Fucked Up: November 15, 2011 Warsaw – FLAC and MP3 Downloads + Streaming Songs

November 21, 2011
By


[Photo courtesy of Jon Melnick. See his Flickr stream [HERE]]

Music is passion. Music is anger. Music is triumph. Music is sorrow. Music is love. Somehow a Fucked Up show manages to incorporate them all. To love Fucked Up is to understand the wonder and beauty of the clean, rising chords of “Let Her Rest”, the multilayered, joyous dueling-guitar attack of “Running On Nothing”, and the gravel-scrubbed squall of incomparable frontman Damian “Pink Eyes” Abraham’s vocals. What makes sense about a Toronto band with an absolutely crack rhythm section, who puts out double-LP rock operas (their latest, David Comes to Life), whose focal point is a hefty, shirtless man screaming into the mic (when it’s not passed into the crowd), carrying crowd-surfers on his back, and cracking off disarming riffs on everything from his weight to his penis? Yet there’s something that does. It works, in part, because Abraham may be – if not the best vocalist – the best frontman in rock right now. He is self-effacing, magnanimous to a fault, funny, and kind. And positively magnetic to watch, as he presides over the chaotic mosh pit party that his band’s music creates. After an earnest, intense set (and one of their best possibly ever) by Titus Andronicus where they paid tribute to the events of the day at Occupy Wall Street, I’ll admit that it was refreshing to crack a smile at Abraham, talking about his recent weight loss. “I felt better fatter” he said, “I don’t want you to think I’m selling out, that I’m changing”). Even talking about OWS, Abraham managed to be funny (listen to the banter tracks to hear his thoughts on OWS and why you shouldn’t “bend over”.. or as he rephrased it, “lie down”).

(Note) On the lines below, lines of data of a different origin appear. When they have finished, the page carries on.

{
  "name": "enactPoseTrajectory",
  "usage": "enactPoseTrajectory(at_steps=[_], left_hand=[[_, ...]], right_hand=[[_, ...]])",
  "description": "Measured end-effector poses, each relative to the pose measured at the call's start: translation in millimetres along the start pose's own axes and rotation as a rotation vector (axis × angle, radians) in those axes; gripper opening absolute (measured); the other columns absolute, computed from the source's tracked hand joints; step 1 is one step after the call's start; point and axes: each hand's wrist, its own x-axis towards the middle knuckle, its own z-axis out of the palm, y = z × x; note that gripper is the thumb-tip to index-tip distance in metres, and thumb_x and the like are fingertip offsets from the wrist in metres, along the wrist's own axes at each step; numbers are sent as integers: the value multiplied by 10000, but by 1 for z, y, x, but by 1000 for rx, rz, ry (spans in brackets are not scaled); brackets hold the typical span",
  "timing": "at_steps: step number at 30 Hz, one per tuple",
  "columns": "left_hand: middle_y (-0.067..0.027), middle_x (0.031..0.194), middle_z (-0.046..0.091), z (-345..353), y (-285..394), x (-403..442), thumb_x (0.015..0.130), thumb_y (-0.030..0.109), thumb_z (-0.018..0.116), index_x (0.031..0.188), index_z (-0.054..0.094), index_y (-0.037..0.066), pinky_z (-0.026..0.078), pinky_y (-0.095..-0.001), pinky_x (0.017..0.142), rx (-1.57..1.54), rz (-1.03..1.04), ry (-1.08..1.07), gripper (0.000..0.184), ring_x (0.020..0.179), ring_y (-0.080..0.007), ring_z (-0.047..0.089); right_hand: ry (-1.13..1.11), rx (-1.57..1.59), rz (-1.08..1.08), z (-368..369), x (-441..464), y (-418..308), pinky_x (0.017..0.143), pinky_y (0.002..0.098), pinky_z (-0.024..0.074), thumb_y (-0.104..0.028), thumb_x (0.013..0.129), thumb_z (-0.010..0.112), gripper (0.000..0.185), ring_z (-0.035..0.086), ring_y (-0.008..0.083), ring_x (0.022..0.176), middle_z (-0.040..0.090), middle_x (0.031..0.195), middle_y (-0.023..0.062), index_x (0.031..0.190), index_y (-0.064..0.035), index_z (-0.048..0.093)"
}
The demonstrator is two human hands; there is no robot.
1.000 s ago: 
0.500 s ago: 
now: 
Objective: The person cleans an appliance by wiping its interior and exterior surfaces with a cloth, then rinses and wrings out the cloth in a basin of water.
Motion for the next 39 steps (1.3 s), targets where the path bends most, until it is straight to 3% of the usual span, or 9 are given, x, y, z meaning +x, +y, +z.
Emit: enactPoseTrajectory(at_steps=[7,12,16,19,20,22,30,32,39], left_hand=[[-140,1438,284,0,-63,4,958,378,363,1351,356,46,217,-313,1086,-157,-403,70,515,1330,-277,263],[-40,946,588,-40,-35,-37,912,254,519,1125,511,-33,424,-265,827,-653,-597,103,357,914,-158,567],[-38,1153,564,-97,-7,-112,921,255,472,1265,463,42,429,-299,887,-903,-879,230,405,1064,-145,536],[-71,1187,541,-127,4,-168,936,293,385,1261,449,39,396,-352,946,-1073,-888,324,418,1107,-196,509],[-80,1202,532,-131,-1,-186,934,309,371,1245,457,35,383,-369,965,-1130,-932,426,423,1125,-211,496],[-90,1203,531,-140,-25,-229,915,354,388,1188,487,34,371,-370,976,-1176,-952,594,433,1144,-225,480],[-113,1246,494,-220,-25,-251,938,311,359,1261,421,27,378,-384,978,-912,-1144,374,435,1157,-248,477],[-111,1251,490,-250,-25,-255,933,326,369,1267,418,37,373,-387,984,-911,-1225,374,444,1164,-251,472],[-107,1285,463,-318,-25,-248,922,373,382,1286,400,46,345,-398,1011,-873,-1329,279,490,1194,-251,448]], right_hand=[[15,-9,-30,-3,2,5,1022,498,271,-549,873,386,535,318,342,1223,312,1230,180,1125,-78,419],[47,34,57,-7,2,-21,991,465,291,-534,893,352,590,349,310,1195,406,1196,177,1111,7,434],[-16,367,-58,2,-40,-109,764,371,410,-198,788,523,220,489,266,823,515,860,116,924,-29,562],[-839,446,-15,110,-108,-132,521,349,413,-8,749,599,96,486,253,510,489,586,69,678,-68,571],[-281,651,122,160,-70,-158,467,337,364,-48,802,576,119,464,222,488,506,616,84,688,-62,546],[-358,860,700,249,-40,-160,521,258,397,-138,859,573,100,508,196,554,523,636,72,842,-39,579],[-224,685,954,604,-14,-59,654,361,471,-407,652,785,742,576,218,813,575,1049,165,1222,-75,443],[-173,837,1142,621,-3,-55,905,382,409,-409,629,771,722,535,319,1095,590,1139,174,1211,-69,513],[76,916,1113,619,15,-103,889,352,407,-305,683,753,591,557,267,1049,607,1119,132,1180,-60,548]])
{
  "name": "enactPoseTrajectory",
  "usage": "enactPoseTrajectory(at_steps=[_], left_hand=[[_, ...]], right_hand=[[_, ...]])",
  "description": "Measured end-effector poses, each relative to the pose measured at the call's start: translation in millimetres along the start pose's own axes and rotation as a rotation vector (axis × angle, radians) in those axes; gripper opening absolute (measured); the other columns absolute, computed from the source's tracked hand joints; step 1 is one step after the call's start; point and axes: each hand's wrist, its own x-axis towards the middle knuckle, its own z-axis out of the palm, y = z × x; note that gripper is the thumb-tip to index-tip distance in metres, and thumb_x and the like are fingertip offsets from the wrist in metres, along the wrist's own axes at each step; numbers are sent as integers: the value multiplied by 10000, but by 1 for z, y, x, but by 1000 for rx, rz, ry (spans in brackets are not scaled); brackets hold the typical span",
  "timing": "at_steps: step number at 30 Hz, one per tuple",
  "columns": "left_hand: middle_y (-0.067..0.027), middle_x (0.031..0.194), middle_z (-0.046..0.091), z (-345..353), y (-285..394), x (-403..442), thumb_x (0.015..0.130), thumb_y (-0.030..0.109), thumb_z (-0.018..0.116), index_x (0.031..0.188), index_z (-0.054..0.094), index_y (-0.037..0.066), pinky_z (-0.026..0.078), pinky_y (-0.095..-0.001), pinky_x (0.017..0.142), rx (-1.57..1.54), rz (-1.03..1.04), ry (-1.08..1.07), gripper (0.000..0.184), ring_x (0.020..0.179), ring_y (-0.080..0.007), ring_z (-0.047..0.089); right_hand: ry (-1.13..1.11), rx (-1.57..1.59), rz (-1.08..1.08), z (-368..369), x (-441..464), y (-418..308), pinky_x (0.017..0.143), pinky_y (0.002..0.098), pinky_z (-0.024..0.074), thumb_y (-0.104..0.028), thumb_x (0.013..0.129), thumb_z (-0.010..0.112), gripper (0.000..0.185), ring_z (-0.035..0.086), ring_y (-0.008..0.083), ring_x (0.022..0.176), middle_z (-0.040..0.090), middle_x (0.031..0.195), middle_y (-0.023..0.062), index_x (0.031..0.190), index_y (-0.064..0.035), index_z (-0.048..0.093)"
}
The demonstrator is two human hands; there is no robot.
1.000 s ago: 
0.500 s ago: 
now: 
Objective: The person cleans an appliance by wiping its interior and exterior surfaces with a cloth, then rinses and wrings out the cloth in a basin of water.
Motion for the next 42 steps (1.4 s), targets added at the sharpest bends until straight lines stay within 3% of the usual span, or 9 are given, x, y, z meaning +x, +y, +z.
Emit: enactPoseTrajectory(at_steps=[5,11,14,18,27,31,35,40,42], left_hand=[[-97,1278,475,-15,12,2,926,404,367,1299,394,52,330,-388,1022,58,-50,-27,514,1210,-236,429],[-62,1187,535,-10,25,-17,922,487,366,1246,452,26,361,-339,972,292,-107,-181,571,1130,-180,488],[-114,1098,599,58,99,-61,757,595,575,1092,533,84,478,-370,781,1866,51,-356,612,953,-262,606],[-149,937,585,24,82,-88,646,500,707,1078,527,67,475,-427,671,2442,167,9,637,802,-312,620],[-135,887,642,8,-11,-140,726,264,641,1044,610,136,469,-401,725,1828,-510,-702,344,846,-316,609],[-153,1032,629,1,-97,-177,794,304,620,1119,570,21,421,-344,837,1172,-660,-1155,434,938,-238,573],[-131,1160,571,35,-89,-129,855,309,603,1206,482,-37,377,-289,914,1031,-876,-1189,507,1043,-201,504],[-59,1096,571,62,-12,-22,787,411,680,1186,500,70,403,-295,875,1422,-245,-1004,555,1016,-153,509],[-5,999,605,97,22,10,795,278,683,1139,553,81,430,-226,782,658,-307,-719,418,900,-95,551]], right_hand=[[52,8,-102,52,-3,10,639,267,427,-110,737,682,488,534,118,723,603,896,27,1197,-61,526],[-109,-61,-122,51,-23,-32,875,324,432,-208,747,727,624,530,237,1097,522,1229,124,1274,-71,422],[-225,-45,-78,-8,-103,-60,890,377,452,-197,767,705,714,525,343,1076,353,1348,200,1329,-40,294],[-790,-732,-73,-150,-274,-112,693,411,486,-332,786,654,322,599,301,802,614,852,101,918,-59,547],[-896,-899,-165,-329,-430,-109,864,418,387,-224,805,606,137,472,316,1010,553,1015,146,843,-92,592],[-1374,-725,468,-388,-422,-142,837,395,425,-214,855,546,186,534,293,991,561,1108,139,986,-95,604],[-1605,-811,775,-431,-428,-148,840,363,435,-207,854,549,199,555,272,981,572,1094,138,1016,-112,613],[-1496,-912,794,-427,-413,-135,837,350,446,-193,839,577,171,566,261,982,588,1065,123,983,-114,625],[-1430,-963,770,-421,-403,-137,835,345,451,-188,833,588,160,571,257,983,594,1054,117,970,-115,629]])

As noted, while Fucked Up’s sound is nominally “punk”, there is nothing simple or unfocused about its players, whose densely layered guitars are the sea in which Abraham and his antics swim. Already hailed as one of the most ambitious punk bands ever, David Comes to Life raised the stakes with a four-part opera told from the viewpoint of multiple unreliable narrators. From most bands, projects like these come off as weak gimmicks. The difference here is that Fucked Up have the chops to pull it off. This show at Warsaw in Greenpoint – a venue I had not visited in awhile, but is now being booked by the tastemaker Chris Diaz of the Knitting Factory and sure to have more great shows – was the second of two NYC shows in which the band performed the entire record straight through. And what a record it is – obvious as the band whipped through its piles and piles of pop hooks with punk seethe with occasional breaks in between series of songs for Abraham to chat with the crowd. After the encore break it was time for the deep cuts, including a very special performance of a song called “Unrequited Love” with bassist Sandy Miranda on vocals. After closing out the set with the track “David Comes to Life”, Abraham stuck around on stage to help one fan get his phone back, and another person to get their jacket – even after the house music went up. By the time I had broken down my equipment and left quite a bit later, I found Abraham standing outside the venue – still shirtless, on a fairly cold night – chatting with fans. Music is love, indeed.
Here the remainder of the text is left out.